The Shortcut exists and is shareable. You can get it at this iCloud link. Unfortunately, as of this writing, Apple's share links don't recognize that the current version of macOS supports Shortcuts. You can add this Shortcut on iOS (for use on iOS, as well), and it will also become available to any Mac connected to the Apple ID.

To set the shortcut up from scratch requires a few steps.

First, open Shortcuts on your device. On MacOS, you'll want to create a "Menu Bar" shortcut to access it from the OS menu bar.

Create Shortcut inputs to gather data on the new member

The Shortcut UI with a List action displaying "Twitter, Github, Discourse" passing that list into a Choose from Action. This is followed by two "Ask for Text" actions asking for the username and tags.
Apple's Shortcut UI with the user inputs

To start, we need to ask the user a few questions: what's the source, the username, and the tags.

For the source, we'll create a selectable list to keep some control on data integrity. For the sample shortcut, I chose to create a "List" action and add Twitter, GitHub, and Discourse as selectable options.

The List then gets passed to a "Choose from ..." action. That will prompt the user to choose from the list.

Next we create two "Ask for Input" actions. One for the username and one for the tags. Both of these have prompts that can be entered. For my demo, I chose "What's the username?" and "Any tags (separate by commas)?" to be as clears as I could be.

Send a request with the data to the serverless function

The Shortcut UI showing the next set of actions. A text action to store the URL for where the function lives, a text action to build the full route and gather inputs for query parameters, and finally the get contents of Text action to send the request to the function and get the response. This has the Header x-api-key for the Orbit API key

Then, we need to create the URL for the request. The URL lives in a text field. For my demo, I broke it into two text fields to allow one of them to be customized when installed. That customizable field is the base URL where the function lives. The next text box is the endpoint with query parameters matching our serverless function's needs with the data we asked the user for.

After that URL is ready, we pass it to a "Get contents of URL" action. This will send a GET request to the function. In the advanced options of the action, you can set the header to use your API key by setting a header with a key of x-api-key and a value of your API key.

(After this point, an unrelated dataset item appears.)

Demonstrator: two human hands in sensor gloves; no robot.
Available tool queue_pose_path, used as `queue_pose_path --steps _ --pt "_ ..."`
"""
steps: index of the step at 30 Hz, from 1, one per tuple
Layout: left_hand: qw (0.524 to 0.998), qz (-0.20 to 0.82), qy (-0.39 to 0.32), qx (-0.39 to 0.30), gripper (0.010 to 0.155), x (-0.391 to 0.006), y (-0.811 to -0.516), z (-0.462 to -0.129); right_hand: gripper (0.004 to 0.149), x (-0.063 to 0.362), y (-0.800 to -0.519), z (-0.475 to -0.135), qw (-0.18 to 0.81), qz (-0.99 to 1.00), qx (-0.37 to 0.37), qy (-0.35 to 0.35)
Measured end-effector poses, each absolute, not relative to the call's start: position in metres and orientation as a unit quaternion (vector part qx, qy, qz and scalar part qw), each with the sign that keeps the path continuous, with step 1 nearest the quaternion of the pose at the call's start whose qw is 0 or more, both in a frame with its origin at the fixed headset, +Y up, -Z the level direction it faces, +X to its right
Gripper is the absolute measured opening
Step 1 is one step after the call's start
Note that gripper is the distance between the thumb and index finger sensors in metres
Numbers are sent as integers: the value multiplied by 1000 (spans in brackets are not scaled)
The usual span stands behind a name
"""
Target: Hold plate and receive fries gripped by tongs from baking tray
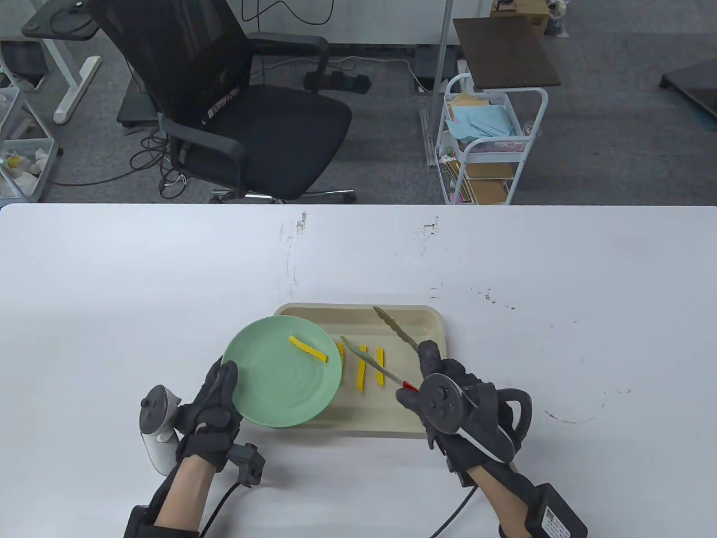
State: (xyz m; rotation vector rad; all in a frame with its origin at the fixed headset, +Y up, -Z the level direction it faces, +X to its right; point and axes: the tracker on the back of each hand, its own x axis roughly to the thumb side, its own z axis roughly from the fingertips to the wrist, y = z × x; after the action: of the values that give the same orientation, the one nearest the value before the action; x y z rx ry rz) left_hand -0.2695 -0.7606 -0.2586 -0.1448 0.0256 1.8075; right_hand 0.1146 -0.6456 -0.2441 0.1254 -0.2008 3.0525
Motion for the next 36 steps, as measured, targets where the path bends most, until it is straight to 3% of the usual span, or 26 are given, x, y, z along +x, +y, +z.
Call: queue_pose_path --steps 5,12,19,30,36 --pt "622 781 16 -60 65 -271 -761 -258 78 128 -683 -248 13 1000 25 2" --pt "635 771 16 -54 66 -272 -760 -258 72 118 -701 -250 -12 999 41 32" --pt "634 771 15 -55 66 -272 -761 -258 70 107 -705 -254 -32 998 38 32" --pt "626 778 16 -49 66 -277 -760 -258 54 111 -700 -257 -24 999 19 -15" --pt "627 777 18 -46 66 -277 -761 -259 53 122 -682 -255 -4 998 18 -53"
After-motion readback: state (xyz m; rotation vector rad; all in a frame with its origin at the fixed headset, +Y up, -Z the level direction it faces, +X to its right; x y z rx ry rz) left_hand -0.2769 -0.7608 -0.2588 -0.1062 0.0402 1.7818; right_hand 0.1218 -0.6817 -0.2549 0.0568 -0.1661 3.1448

Structure the data received back from the function

Shortcut UI showing the steps to get the data into a dictionary from the http request, get the value of the URL property and then open that value in the web browser

What the function returns is an object that's not ready for use with a Shortcut. We need to pass that into a "Get dictionary from" action. This will create a programmatic dictionary that we can use to get specific values. In this case, we want the value from the url property in the newly created dictionary.

Open the URL in the browser

After that, we can pass the URL to an "Open URLs" action to open the system's default browser to the newly created member's page.

And that's it! The shortcut is ready to submit new members to the workspace.

Next steps and customizations

This pattern is highly customizable. This serverless function could be used for the Shortcut, as well as a bookmarklet. You could modify it to create an optional note. You could create a version that registers an activity. You could have this be a form on a page on your intranet or in your Notion docs.

Because it's in code and is a wrapper for specific actions in the Orbit API, any configuration is possible.